• **WHAT YOU SHOULD DO**: Restating the records exactly is the whole task.

• **THE DATA**:
_____
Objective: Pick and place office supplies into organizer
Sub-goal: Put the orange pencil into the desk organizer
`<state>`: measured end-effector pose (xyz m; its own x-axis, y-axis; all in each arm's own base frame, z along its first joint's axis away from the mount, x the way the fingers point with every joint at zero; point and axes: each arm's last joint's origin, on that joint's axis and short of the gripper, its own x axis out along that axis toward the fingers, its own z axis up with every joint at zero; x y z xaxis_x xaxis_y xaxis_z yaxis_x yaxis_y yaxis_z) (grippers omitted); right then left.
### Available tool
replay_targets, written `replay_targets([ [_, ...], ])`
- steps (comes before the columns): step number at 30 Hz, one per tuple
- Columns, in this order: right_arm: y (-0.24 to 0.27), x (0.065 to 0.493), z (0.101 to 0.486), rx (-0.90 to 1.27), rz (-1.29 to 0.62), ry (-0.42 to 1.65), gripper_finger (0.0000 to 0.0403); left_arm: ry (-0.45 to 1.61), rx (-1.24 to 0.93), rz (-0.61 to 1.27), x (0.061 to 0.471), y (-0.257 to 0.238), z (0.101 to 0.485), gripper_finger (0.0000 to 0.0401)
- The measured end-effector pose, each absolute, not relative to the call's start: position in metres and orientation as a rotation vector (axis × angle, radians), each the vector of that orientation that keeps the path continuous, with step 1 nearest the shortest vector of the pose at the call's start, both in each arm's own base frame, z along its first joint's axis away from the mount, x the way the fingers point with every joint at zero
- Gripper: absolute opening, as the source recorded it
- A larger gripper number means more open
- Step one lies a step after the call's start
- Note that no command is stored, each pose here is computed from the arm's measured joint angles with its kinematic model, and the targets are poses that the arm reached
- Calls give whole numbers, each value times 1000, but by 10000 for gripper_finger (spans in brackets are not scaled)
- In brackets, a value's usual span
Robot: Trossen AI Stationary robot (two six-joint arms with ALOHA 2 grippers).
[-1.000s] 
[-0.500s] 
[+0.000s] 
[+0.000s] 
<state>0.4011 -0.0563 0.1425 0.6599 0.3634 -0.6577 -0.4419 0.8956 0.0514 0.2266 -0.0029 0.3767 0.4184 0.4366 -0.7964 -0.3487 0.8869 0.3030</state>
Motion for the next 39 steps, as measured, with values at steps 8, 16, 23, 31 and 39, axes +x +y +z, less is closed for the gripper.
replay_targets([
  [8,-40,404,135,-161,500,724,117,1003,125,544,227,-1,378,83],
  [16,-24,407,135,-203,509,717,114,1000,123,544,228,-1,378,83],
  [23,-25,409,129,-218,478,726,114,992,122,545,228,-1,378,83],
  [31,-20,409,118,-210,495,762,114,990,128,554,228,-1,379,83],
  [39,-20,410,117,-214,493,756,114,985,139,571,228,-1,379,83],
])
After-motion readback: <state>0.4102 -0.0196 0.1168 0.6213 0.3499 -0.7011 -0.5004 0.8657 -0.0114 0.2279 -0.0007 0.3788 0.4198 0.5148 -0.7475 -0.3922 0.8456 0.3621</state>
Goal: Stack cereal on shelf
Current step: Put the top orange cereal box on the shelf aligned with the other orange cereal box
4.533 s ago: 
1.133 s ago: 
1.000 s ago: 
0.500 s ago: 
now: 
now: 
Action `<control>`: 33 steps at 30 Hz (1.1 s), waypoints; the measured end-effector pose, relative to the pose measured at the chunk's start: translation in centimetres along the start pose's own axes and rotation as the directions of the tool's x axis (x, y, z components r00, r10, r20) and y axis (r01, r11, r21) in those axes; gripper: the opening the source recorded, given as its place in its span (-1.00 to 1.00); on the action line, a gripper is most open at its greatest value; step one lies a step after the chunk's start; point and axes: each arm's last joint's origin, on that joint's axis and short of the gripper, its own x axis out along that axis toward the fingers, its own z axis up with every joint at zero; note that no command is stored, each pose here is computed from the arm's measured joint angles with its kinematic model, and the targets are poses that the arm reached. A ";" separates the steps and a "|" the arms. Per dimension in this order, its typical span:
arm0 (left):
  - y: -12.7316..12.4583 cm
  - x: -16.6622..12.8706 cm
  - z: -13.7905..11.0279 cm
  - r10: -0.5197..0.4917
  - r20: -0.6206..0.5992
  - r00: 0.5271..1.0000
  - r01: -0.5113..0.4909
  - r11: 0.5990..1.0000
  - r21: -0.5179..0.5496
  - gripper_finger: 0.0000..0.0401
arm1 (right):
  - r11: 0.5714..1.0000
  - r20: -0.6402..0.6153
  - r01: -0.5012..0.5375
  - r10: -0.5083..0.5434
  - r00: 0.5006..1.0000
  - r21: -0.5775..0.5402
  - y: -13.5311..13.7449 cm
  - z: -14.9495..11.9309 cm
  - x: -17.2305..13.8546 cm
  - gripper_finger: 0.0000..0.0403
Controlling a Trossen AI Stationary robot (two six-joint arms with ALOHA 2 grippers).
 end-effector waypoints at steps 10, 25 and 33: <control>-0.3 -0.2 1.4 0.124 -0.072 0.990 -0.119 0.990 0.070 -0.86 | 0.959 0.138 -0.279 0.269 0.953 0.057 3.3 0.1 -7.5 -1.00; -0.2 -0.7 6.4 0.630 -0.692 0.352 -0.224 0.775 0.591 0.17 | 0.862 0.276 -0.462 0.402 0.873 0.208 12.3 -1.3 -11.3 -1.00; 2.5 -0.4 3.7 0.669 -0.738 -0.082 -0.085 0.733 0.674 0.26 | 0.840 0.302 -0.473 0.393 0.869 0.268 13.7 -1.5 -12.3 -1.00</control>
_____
• **PROBLEM SOLUTION**:
Objective: Pick and place office supplies into organizer
Sub-goal: Put the orange pencil into the desk organizer
`<state>`: measured end-effector pose (xyz m; its own x-axis, y-axis; all in each arm's own base frame, z along its first joint's axis away from the mount, x the way the fingers point with every joint at zero; point and axes: each arm's last joint's origin, on that joint's axis and short of the gripper, its own x axis out along that axis toward the fingers, its own z axis up with every joint at zero; x y z xaxis_x xaxis_y xaxis_z yaxis_x yaxis_y yaxis_z) (grippers omitted); right then left.
### Available tool
replay_targets, written `replay_targets([ [_, ...], ])`
- steps (comes before the columns): step number at 30 Hz, one per tuple
- Columns, in this order: right_arm: y (-0.24 to 0.27), x (0.065 to 0.493), z (0.101 to 0.486), rx (-0.90 to 1.27), rz (-1.29 to 0.62), ry (-0.42 to 1.65), gripper_finger (0.0000 to 0.0403); left_arm: ry (-0.45 to 1.61), rx (-1.24 to 0.93), rz (-0.61 to 1.27), x (0.061 to 0.471), y (-0.257 to 0.238), z (0.101 to 0.485), gripper_finger (0.0000 to 0.0401)
- The measured end-effector pose, each absolute, not relative to the call's start: position in metres and orientation as a rotation vector (axis × angle, radians), each the vector of that orientation that keeps the path continuous, with step 1 nearest the shortest vector of the pose at the call's start, both in each arm's own base frame, z along its first joint's axis away from the mount, x the way the fingers point with every joint at zero
- Gripper: absolute opening, as the source recorded it
- A larger gripper number means more open
- Step one lies a step after the call's start
- Note that no command is stored, each pose here is computed from the arm's measured joint angles with its kinematic model, and the targets are poses that the arm reached
- Calls give whole numbers, each value times 1000, but by 10000 for gripper_finger (spans in brackets are not scaled)
- In brackets, a value's usual span
Robot: Trossen AI Stationary robot (two six-joint arms with ALOHA 2 grippers).
[-1.000s] 
[-0.500s] 
[+0.000s] 
[+0.000s] 
<state>0.4011 -0.0563 0.1425 0.6599 0.3634 -0.6577 -0.4419 0.8956 0.0514 0.2266 -0.0029 0.3767 0.4184 0.4366 -0.7964 -0.3487 0.8869 0.3030</state>
Motion for the next 39 steps, as measured, with values at steps 8, 16, 23, 31 and 39, axes +x +y +z, less is closed for the gripper.
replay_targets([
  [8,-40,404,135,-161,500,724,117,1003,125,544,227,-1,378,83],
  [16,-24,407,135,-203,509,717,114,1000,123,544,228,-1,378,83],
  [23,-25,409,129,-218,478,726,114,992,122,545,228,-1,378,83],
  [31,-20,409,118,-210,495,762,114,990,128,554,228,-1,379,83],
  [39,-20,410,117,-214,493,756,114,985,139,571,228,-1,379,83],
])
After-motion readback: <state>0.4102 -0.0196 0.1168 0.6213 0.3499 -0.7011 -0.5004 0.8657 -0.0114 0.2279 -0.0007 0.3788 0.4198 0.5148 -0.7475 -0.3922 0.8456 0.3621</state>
Goal: Stack cereal on shelf
Current step: Put the top orange cereal box on the shelf aligned with the other orange cereal box
4.533 s ago: 
1.133 s ago: 
1.000 s ago: 
0.500 s ago: 
now: 
now: 
Action `<control>`: 33 steps at 30 Hz (1.1 s), waypoints; the measured end-effector pose, relative to the pose measured at the chunk's start: translation in centimetres along the start pose's own axes and rotation as the directions of the tool's x axis (x, y, z components r00, r10, r20) and y axis (r01, r11, r21) in those axes; gripper: the opening the source recorded, given as its place in its span (-1.00 to 1.00); on the action line, a gripper is most open at its greatest value; step one lies a step after the chunk's start; point and axes: each arm's last joint's origin, on that joint's axis and short of the gripper, its own x axis out along that axis toward the fingers, its own z axis up with every joint at zero; note that no command is stored, each pose here is computed from the arm's measured joint angles with its kinematic model, and the targets are poses that the arm reached. A ";" separates the steps and a "|" the arms. Per dimension in this order, its typical span:
arm0 (left):
  - y: -12.7316..12.4583 cm
  - x: -16.6622..12.8706 cm
  - z: -13.7905..11.0279 cm
  - r10: -0.5197..0.4917
  - r20: -0.6206..0.5992
  - r00: 0.5271..1.0000
  - r01: -0.5113..0.4909
  - r11: 0.5990..1.0000
  - r21: -0.5179..0.5496
  - gripper_finger: 0.0000..0.0401
arm1 (right):
  - r11: 0.5714..1.0000
  - r20: -0.6402..0.6153
  - r01: -0.5012..0.5375
  - r10: -0.5083..0.5434
  - r00: 0.5006..1.0000
  - r21: -0.5775..0.5402
  - y: -13.5311..13.7449 cm
  - z: -14.9495..11.9309 cm
  - x: -17.2305..13.8546 cm
  - gripper_finger: 0.0000..0.0403
Controlling a Trossen AI Stationary robot (two six-joint arms with ALOHA 2 grippers).
 end-effector waypoints at steps 10, 25 and 33: <control>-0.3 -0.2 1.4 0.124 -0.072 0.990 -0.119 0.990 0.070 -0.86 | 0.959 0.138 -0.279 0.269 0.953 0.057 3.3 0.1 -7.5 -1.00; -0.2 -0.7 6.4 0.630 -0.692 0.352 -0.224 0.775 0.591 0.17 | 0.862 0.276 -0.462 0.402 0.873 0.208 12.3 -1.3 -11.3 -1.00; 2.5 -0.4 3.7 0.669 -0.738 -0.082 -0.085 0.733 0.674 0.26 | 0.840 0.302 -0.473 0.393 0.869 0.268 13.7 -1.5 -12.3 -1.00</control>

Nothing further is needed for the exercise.